Disonancia entre los moscovitas reales y las estrellas de la farándula

Existen dos tipos de artistas en la música rusa actual: las estrellas y los maestros. Normalmente se trata de una encrucijada en la que una persona creativa tiene que elegir. El compositor Serguéi Slonimski, de San Petersburgo, pertenece a la segunda categoría. Sus obras raramente se interpretan, sus grabaciones prácticamente no se publican y los periodistas musicales casi no se interesan por su obra.

Pero el público que asistió al estreno no opina lo mismo: “El autor tiene 78 años, pero su música es muy joven”, opina la profesora Natalia.

Esta sinfonía lleva el título de “Lírica”. El repertorio de imágenes a las que alude es amplio y paradójico: la exaltación y la tragedia, la alegría y la amargura, el vuelo y la caída, la magia de la vida y la oscuridad de la muerte. Todas ellas, reflexiones líricas del autor sobre el destino del destacado compositor soviético Nikolái Miaskosvki.

“Hemos trabajado muy en serio con esta obra de Serguéi Slonimski”, cuenta Yuri Símonov, director de la Orquesta Filarmónica Estatal de Moscú, que condujo el estreno. “Slonimski es un compositor muy concreto y muy humano. En su música hay melodías y armonías: a diferencia de algunos compositores contemporáneos, no se limita a repasar los sonidos. En la sinfonía nº 27 se aprecian ecos de las entonaciones de Miaskovski, Bruckner, Mahler, Shostakovich, Prokófiev, pero no se trata de citas directas sino de reminiscencias”.

La obra se atrae la atención del oyente desde las primeras notas y la mantiene hasta el final.
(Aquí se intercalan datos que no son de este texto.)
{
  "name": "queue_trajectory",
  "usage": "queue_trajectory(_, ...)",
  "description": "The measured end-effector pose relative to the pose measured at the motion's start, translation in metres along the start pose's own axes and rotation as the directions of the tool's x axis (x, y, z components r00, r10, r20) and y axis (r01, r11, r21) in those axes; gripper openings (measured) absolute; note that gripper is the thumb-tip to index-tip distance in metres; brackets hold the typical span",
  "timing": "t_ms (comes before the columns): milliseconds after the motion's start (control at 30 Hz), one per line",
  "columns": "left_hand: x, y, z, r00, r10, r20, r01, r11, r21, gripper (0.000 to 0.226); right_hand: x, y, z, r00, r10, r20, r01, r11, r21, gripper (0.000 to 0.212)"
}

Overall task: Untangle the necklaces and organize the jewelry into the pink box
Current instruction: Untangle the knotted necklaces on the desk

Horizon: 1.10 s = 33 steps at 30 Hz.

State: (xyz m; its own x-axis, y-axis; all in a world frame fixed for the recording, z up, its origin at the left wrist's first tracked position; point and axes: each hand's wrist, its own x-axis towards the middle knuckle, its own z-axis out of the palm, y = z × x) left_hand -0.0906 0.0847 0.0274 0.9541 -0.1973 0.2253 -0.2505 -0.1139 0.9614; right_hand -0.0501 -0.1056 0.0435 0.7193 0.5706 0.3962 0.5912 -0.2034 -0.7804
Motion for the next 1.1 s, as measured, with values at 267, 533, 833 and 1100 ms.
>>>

Slonimski es un gran maestro de la melodía. Cuando daba clases en el Conservatorio de San Petersburgo lo “único” que exigía a sus alumnos era“un tema y una imagen”, el género no importaba. Hoy en día, este autor de 30 sinfonías, está convencido de que “la sinfonía es la forma más libre y natural de la expresión musical”. Según su creencia, “un compositor, al igual que un escritor, escribe sobre la vida de personas reales y no sobre personajes de una sofisticada pasarela”. Aunque, simultáneamente el compositor crea una realidad nueva, un mundo ideal en el que el alma humana sale a la superficie. “La presencia del alma presupone también la presencia de la conciencia. Me parece que la existencia de la conciencia prueba la existencia de Dios...”

Serguéi Slonimski nació el 12 de agosto de 1932 en Leningrado (hoy San Petersburgo). Entre las obras de Slonimski se encuentran las óperas “Antígona”, “Hamlet”, “El Rey Lear,” “Mary Stewart” (según la novela de Stefan Zweig), “El Maestro y Margarita” (basada en la novela de Mijaíl Bulgákov), “Las visiones de Iván el Terrible”, el ballet “Ícaro”, varias obras para coro, 24 preludios y diversas fugas para piano. Los musicólogos destacan en sus obras una acertada combinación de los principios musicales del folklore y las técnicas de composición más innovadoras del siglo ХХ.